DENVER – Frontier Airlines pilots are demanding the company pay them overdue raises.
The Air Line Pilots Association, International (ALPA) filed a grievance against the airline, demanding the company negotiate new pay rates under an agreement reached in 2011 where Frontier pilots sacrificed $55 million in pay and benefits to save the airline.
Under that agreement, known as LOA 67, the pilots agreed to several cuts including a reduction in 401(k) contributions, sick pay, vacation accruals and a delay in scheduled pay increases.
In return, Frontier management agreed to return a substantial portion of its future profits to those employees who sacrificed during the restructuring, said the ALPA.

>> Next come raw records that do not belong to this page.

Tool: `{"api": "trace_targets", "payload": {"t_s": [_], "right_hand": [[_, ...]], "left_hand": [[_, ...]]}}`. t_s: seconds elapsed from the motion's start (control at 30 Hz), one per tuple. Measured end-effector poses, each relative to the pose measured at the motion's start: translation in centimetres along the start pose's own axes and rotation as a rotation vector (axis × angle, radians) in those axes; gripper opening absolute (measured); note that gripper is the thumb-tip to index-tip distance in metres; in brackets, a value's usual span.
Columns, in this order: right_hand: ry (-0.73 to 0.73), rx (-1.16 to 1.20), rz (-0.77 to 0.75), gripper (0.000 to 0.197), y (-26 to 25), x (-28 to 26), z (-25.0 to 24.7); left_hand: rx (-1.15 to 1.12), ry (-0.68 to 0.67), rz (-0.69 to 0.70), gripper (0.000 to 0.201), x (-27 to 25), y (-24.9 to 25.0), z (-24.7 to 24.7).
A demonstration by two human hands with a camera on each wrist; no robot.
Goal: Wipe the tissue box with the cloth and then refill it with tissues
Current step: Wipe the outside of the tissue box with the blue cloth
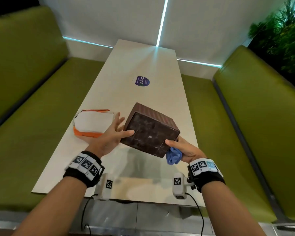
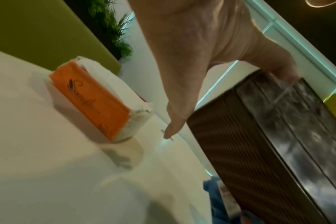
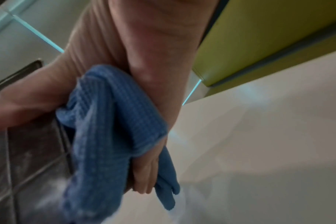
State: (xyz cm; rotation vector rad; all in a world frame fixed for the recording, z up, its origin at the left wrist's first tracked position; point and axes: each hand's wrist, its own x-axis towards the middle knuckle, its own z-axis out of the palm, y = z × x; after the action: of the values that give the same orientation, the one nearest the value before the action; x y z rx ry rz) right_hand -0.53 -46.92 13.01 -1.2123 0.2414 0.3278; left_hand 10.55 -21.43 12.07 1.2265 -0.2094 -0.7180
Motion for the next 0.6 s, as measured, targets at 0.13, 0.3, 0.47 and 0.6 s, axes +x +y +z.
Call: {"api": "trace_targets", "payload": {"t_s": [0.13,0.3,0.47,0.6], "right_hand": [[0.123,-0.159,-0.06,0.064,-0.8,0.8,-0.3],[0.443,-0.394,-0.232,0.05,-3.4,1.0,0.1],[0.603,-0.848,-0.5,0.035,-4.4,3.4,8.1],[0.396,-1.269,-0.271,0.036,-2.1,6.1,13.0]], "left_hand": [[0.232,-0.127,-0.061,0.103,0.4,0.7,-0.2],[0.214,0.085,0.037,0.089,0.7,-1.1,-0.2],[0.353,0.129,0.117,0.088,1.2,-2.6,1.1],[0.43,0.158,0.17,0.076,1.4,-2.9,1.4]]}}
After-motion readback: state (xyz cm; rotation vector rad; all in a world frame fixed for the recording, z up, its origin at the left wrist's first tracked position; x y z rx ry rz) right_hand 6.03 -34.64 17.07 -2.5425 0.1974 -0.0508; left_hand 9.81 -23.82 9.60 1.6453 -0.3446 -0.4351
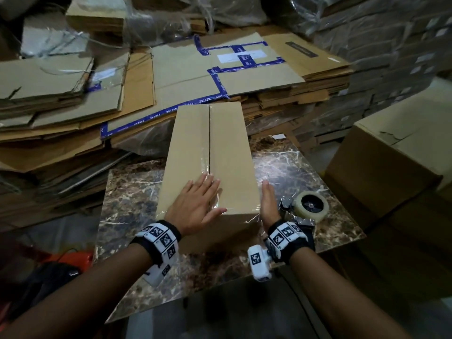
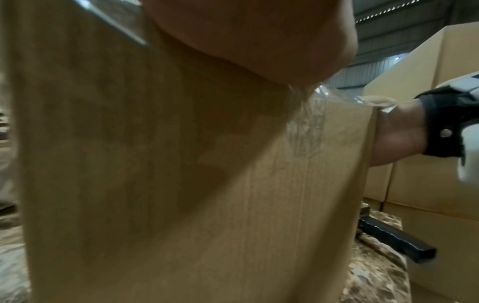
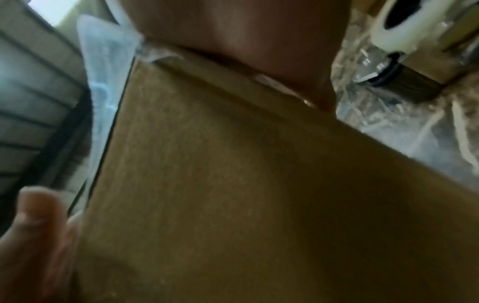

According to ALPA, Frontier and its private owners, Indigo Partners, are now refusing to negotiate with the pilots, now that its profit margins are among industry leaders.
“We did not invest $55 million in cost savings to Frontier for free. We demanded an negotiated a future return on investment when the company became profitable, in the form of equity ownership and increased compensation,” said Captain Brian Ketchum, chairman of ALPA’s Frontier Master Executive Council said in the release posted online Monday. “The company is now attempting to shirk their responsibilities to this pilot group who saved the airline from ruin.”
In that release, The ALPA said Frontier is claiming it is currently operating in a challenging economic environment and that business conditions do not permit them to offer pay increases at this time.
Denver7 reached out to Frontier for comment on the grievance. Frontier sent us this statement Tuesday.
“We are currently in Section 6 negotiations under the Railway Labor Act as our collective bargaining agreement became amendable in March 2016.
We also have an obligation under LOA 67 to negotiate upward pay adjustments based on business conditions. Negotiations are on-going. ALPA filed a grievance regarding our response to their LOA 67 proposal, and that grievance will be processed in accordance with our contract. We think all parties interest are better served by productive interaction at the bargaining table.”